WASHINGTON — When Iranian diplomats sit down in Geneva next Tuesday with the United States and five other world powers for a new round of talks about Iran’s nuclear program, Congress will not have a seat at the table. But that does not mean it will not have a voice.
With a tough, new Iran sanctions bill teed up in the Senate, following the overwhelming passage of similar legislation by the House in July, lawmakers are poised to do one of two things: They could tighten the screws on Iran’s leaders in a way that helps produce a nuclear deal. Or they could foul up delicate diplomacy at a crucial moment.

The Senate banking committee, under pressure from Secretary of State John Kerry, agreed to put a brief pause on its bill to avoid spoiling the first bargaining session in Geneva. But the committee’s chairman, Senator Tim Johnson, Democrat of South Dakota, has told the Obama administration he plans to move forward with the bill in coming weeks.
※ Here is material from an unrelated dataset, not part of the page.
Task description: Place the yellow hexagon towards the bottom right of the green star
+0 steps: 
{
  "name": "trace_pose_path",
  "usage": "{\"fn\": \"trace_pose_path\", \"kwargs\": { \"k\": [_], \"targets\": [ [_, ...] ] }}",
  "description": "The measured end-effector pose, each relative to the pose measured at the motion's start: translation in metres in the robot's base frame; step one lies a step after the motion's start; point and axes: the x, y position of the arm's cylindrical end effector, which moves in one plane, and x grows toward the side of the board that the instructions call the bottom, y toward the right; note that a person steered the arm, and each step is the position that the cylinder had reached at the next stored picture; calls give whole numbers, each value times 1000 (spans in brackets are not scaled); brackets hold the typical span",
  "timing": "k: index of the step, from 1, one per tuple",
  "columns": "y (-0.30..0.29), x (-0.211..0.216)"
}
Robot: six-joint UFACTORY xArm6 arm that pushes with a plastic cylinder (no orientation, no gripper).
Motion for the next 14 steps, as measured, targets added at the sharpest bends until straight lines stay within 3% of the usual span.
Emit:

That sets up the prospect of Congress voting for draconian new sanctions against Iran just as the West is forming a judgment about whether Iran’s new president, Hassan Rouhani, is serious about reaching an agreement that would ease concerns about Iran’s nuclear ambitions enough for the United States to lift existing sanctions.

“We know the sanctions are starting to take a toll on the regime,” said Senator Mark S. Kirk, an Illinois Republican and Iran hawk, who has sponsored bills to cut off Iran’s access to international financing. “This is the moment to ratchet up the pressure, not dial it back.”

It is not the first time that Congress has played the heavy in the diplomatic dance between the United States and Iran. On several occasions in recent years, it has passed legislation — sometimes over the objections of the White House — that has forced President Obamato be tougher than he might otherwise have been on the Iranian government.

This time, though, Capitol Hill’s influence looks to be more important, and less predictable.

Although Mr. Rouhani was elected with a mandate to negotiate relief from sanctions, there is a deep latent hostility to diplomacy among hard-liners in Iran. Some Iran watchers worry that if Congress were to pass new sanctions prematurely, it could provoke a conservative backlash in Tehran that would doom the new leader’s efforts.

“These negotiations are going to be tremendously complex,” said Cliff Kupchan, an Iran expert at the Eurasia Group, a risk consulting firm. “The ultimate train wreck would result from Congress moving forward on this sanctions bill before diplomacy has a chance to produce results.”

To its defenders, Congress is the unsung hero of the pressure campaign on Tehran. Time and again, Mr. Kirk said, the White House has tried to block or water down sanctions — those that blacklisted Iran’s central bank, for example — only to take credit for them later, when the legislation prodded the European Union to take similar action.

It is a role that Congress shares with Prime Minister Benjamin Netanyahu of Israel, whowarned the United Nations that Mr. Rouhani was a “wolf in sheep’s clothing,” and urged the United States to ignore his conciliatory words and redouble the pressure on Iran.

“Netanyahu’s speech was widely ridiculed in this town,” Mr. Kupchan said, “but it largely reflects the views of many members of Congress.”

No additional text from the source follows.